TASK DETAILS: Scan each line of the records for the word "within" and extract the ones that have it.

(Saved data entries)
::::
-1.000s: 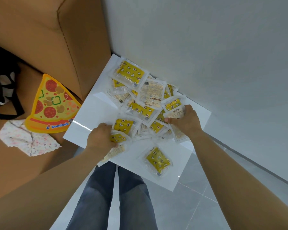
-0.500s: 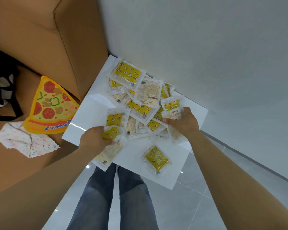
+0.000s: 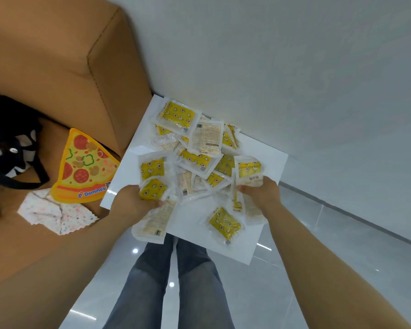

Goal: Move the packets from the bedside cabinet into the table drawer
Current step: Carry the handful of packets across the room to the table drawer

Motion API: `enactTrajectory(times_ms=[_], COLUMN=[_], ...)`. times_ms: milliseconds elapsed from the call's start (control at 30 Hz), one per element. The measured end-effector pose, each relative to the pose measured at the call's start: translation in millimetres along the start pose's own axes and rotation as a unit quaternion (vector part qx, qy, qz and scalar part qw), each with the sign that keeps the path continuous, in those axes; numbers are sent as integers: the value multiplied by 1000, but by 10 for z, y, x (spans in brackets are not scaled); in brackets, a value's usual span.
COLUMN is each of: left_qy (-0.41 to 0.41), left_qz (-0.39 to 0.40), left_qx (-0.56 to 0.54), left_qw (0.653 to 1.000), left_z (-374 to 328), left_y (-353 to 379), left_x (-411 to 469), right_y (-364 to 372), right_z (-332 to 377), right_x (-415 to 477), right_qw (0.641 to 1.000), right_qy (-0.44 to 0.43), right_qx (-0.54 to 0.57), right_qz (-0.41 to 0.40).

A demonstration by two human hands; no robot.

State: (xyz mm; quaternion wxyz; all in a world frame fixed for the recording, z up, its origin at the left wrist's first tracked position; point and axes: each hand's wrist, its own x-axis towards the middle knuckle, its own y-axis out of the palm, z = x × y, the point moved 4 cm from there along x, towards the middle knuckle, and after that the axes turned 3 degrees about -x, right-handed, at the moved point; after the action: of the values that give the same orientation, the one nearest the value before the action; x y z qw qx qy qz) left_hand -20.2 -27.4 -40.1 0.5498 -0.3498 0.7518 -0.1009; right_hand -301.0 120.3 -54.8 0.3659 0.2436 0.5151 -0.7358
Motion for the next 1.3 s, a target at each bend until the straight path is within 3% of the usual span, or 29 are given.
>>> enactTrajectory(times_ms=[267, 567, 933, 1100, 1300], left_qy=[42, 164, 388, 472, 509], left_qz=[-18, 18, 121, 203, 345], left_qx=[-43, -160, -149, -143, -145], left_qw=[998, 973, 901, 846, 775], left_z=[-479, -1264, -2587, -3000, -3041], left_y=[-421, -965, -869, -284, 827], left_x=[-617, -1620, -3288, -4296, -5721], right_y=[-385, -1138, -2180, -2717, -3194], right_z=[28, 315, -192, -854, -2096], right_x=[-813, -2288, -4009, -4767, -5822], right_qw=[994, 947, 814, 741, 660], right_qy=[-24, -75, -85, -104, -114], right_qx=[100, 244, 408, 451, 455], right_qz=[-42, -195, -404, -487, -587])
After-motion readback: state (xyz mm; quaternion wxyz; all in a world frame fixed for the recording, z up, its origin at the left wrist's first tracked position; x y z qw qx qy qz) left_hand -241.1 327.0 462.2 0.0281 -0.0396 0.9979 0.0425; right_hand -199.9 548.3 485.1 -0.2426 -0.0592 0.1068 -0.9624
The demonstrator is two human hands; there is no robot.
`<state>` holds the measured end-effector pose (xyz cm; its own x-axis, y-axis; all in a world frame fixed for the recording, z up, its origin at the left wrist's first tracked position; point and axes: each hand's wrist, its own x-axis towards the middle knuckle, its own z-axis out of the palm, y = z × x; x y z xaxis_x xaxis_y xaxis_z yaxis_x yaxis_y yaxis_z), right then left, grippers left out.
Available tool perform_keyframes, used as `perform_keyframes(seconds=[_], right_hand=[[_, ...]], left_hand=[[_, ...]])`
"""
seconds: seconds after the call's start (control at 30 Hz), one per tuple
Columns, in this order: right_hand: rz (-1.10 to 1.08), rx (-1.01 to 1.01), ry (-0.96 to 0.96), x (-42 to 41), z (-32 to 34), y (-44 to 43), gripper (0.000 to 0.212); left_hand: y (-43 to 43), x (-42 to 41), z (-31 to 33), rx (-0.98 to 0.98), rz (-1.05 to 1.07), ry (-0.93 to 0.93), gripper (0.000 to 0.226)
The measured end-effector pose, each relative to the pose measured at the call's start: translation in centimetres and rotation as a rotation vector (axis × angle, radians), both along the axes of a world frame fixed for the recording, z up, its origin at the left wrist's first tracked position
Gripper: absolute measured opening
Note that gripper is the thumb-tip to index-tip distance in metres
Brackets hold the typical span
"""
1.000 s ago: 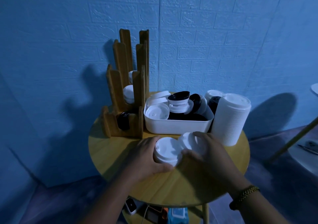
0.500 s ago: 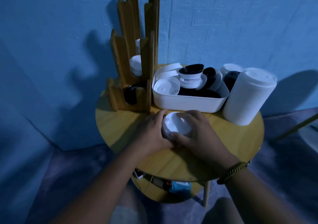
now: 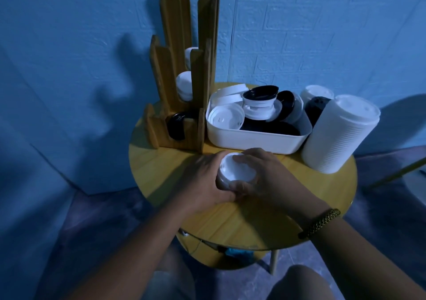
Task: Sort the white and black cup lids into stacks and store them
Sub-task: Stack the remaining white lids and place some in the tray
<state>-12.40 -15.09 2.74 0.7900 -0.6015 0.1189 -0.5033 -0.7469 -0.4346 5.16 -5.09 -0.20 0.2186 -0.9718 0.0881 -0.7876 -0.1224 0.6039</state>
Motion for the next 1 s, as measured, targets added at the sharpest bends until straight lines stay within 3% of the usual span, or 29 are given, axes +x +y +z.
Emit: perform_keyframes(seconds=[0.1,0.27,0.37,0.43,0.5,0.67,0.83,1.0], right_hand=[[0.025,-0.064,0.066,-0.1,0.7,-0.4,0.066],[-0.157,-0.159,-0.25,2.0,3.3,-2.6,0.034],[-0.249,-0.238,-0.089,3.8,4.2,-4.2,0.037],[-0.252,-0.194,0.06,4.6,4.6,-5.0,0.042],[-0.213,-0.172,0.093,5.2,4.7,-5.5,0.037],[-0.177,-0.236,-0.092,5.3,4.4,-5.6,0.041],[-0.192,-0.224,-0.198,3.9,4.7,-5.2,0.022],[-0.122,-0.123,-0.323,-0.1,5.4,-2.4,0.028]], left_hand=[[0.0,-0.1,0.0,-0.022,0.004,0.023,0.093],[-0.1,-0.2,-0.1,-0.027,0.021,-0.003,0.088],[-0.1,-0.2,0.0,-0.029,0.022,-0.022,0.092],[-0.1,-0.2,0.1,-0.006,0.024,-0.008,0.099],[-0.1,-0.1,0.0,-0.001,0.023,0.026,0.099],[-0.1,-0.1,-0.1,-0.007,0.05,0.074,0.08],[-0.3,-0.1,0.0,-0.001,0.058,0.117,0.081],[-0.1,0.1,0.0,-0.008,0.052,0.124,0.088]])
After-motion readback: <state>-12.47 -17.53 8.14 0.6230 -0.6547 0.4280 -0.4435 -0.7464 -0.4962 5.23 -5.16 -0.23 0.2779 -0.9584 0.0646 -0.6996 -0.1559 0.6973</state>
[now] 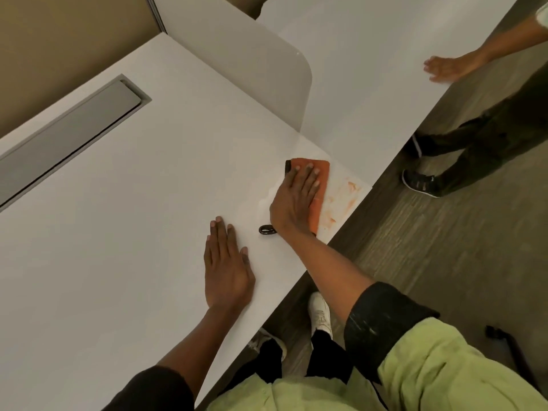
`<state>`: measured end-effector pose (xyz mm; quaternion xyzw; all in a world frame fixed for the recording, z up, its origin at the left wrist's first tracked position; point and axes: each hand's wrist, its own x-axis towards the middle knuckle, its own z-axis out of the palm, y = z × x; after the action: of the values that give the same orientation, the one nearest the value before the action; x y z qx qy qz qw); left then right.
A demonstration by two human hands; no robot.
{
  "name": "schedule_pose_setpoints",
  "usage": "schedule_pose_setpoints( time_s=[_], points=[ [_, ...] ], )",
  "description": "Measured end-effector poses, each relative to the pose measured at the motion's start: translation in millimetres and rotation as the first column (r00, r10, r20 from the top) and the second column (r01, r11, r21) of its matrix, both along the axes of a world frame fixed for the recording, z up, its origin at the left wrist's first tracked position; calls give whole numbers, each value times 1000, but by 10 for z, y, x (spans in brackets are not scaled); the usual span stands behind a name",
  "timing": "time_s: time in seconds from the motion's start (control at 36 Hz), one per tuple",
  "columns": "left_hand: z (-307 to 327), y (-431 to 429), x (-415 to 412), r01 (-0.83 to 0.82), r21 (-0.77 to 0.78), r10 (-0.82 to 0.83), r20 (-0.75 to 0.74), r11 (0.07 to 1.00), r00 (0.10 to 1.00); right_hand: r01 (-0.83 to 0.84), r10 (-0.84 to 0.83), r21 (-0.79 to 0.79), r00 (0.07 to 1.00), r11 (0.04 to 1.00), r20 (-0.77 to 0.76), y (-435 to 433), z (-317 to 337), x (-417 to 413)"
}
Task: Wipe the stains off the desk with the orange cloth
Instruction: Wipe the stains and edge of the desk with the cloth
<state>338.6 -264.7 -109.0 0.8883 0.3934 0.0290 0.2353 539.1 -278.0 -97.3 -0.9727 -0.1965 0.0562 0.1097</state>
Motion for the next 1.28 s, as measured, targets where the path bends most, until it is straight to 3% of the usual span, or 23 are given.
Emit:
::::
COMPLETED TASK:
Motion for the next 1.3 s, a target at each bend until the straight path is within 3% of the usual span, or 29 are given.
Motion for the next 1 s, as measured, targets added at the sharpest bends until straight lines stay within 3% of the usual span, or 29 are given, axes +x +y +z.

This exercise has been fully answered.